ACTION ITEM — Lines of the data that contain the word "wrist" are the ones to copy.

THE DATA —
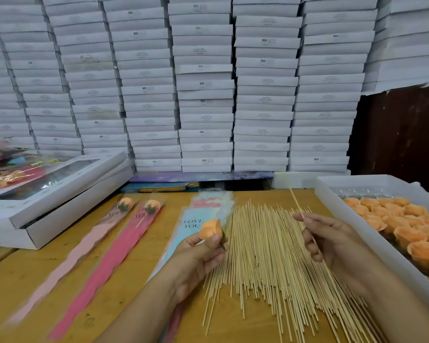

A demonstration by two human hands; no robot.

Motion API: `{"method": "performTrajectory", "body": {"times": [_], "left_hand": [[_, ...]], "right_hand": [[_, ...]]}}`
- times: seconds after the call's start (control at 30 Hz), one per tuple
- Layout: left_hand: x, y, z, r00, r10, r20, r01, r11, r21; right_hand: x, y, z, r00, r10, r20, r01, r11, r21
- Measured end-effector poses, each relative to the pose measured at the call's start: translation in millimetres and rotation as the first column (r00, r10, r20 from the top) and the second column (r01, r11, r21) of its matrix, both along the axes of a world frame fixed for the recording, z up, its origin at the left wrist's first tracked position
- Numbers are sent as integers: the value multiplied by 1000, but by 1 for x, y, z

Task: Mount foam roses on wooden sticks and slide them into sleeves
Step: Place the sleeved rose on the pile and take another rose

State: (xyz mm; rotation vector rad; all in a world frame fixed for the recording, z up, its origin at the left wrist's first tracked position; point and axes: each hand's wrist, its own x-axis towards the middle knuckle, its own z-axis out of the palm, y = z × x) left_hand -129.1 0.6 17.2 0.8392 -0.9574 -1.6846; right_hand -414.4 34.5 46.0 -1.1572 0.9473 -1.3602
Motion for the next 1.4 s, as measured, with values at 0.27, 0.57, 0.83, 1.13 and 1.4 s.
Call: {"method": "performTrajectory", "body": {"times": [0.27,0.57,0.83,1.13,1.4], "left_hand": [[-1,-1,2,980,54,-191,-46,998,47],[1,-1,6,946,139,-294,-107,987,123],[1,0,8,946,144,-291,-113,986,121],[2,1,9,949,137,-282,-106,987,123],[2,2,10,948,134,-289,-106,988,109]], "right_hand": [[-4,4,8,996,-85,29,85,996,-19],[25,11,-10,676,-248,-693,51,955,-293],[28,9,-19,638,-185,-748,-29,964,-264],[28,9,-19,644,-144,-751,-44,973,-225],[27,9,-19,630,-130,-766,-43,979,-201]]}}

ANSWER TO THIS TASK —
- Measured end-effector poses, each relative to the pose measured at the call's start: translation in millimetres and rotation as the first column (r00, r10, r20 from the top) and the second column (r01, r11, r21) of its matrix, both along the axes of a world frame fixed for the recording, z up, its origin at the left wrist's first tracked position
State: (xyz mm; rotation vector rad; all in a world frame fixed for the recording, z up, its origin at the left wrist's first tracked position; point and axes: each hand's wrist, its own x-axis towards the middle knuckle, its own z-axis out of the palm, y = z × x) left_hand -129.1 0.6 17.2 0.8392 -0.9574 -1.6846; right_hand -414.4 34.5 46.0 -1.1572 0.9473 -1.3602

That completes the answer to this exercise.